Von Aschaffenburg ging es am nächsten Tag Richtung Schweiz nach Aarau. Auch hier stand wieder eine kleine Clubshow an. Und wer Sepultura kennt, weiß dass die Brasilianer kleine Clubshows lieben. Hier war auch Gorka wieder mit von der Partie und von der ersten bis zur letzten Sekunde feierten Sepultura mit ihren Fans eine Thrash Sause vom Feinsten.
Am Freitag stand dann wieder ein Festival, dass Schmittner Open Air, auf dem Programm. Schmitten ist ein kleines Kaff, eine halbe Fahrstunde südlich von Bern gelegen. Auf dem Festivalgelände konnte man die Kuttenträger an einer Hand abzählen, wurde doch auf der Hauptühne Hip Hop und im Zelt Rap gespielt. Sepultura schienen in dieses Lineup überhaupt nicht zu passen. Doch als das Quartett um 23:00 Uhr die Bühne enterte wurde der Acker vor der Bühne direkt von Beginn an von den Circle Pits und moshenden Fans umgepflügt.
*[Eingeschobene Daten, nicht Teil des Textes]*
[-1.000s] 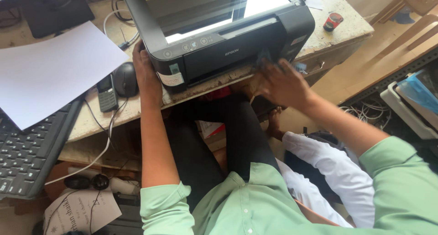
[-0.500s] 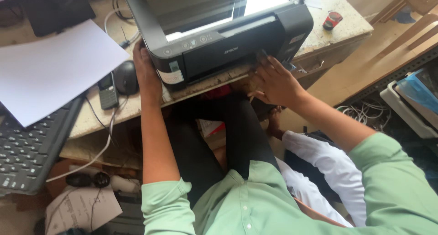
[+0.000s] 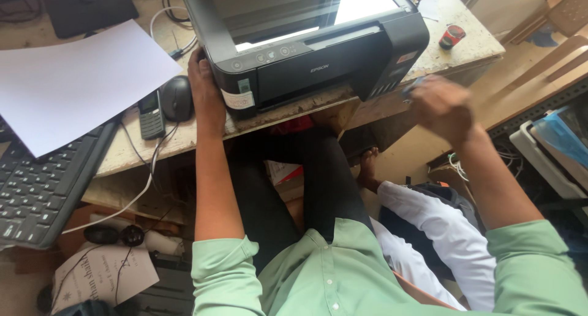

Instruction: The person wipes the exterior and interior surfaces of an Epson printer with a blue cloth. They open the scanner lid, remove a sheet of paper, and wipe the glass and internal components before closing the lid and wiping the top and sides.

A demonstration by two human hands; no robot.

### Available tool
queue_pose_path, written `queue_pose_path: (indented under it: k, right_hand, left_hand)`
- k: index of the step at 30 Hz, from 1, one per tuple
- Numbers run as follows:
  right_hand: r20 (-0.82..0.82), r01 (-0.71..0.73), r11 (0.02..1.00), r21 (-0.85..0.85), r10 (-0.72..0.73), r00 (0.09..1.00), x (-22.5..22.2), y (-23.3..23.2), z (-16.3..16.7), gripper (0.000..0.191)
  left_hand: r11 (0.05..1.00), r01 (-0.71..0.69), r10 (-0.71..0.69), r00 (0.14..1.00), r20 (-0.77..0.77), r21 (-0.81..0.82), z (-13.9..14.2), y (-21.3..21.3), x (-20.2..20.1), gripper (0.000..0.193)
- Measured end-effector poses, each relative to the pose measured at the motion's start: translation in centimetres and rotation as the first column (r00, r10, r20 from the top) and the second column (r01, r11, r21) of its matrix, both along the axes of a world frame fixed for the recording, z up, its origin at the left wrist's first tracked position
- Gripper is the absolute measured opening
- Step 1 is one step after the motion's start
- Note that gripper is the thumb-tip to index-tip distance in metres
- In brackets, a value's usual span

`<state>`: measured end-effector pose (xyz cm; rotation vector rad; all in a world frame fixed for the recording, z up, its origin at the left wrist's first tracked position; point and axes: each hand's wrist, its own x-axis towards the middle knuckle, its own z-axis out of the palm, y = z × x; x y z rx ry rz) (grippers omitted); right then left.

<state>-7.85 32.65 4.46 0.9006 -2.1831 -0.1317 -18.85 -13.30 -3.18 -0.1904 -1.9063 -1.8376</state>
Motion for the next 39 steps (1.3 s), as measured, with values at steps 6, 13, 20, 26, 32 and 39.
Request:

Keine Ahnung aus welchen Löchern die ganzen Sepultura Fans gekrochen kamen, aber sie feierten zahlreich und lauthals und forderten schon, kaum dass das Set begonnen hatte: „Arise“ und „Roots Bloody Roots“! Sepultura ließen nichts anbrennen und feuerten einen Brecher nach dem anderen in die wilde Meute. Meinen Platz in der ersten Reihe musste ich mir bei jedem Song hart erkämpfen, doch egal, Hauptsache die Jungs live erleben dürfen. Auch der Wettergott schien Sepultura-Fan zu sein, denn es fing erst an zu regnen als die letzten Töne von „Roots“ verklungen und Pleks und Drumsticks verteilt waren. Perfektes Timing.
Leider musste ich meine letzten drei geplanten Shows (Antwerpen, 08.07. / Zwolle 09.07. und Münster11.07.2017) aus beruflichen Gründen stornieren und ich hoffe, Sepultura lassen sich auch 2018 wieder in Europa blicken. Denn auch nach dreizehn Shows und mehr als 10.000 gefahrenen Kilometern habe ich noch lange nicht genug von meinen Brasilianern.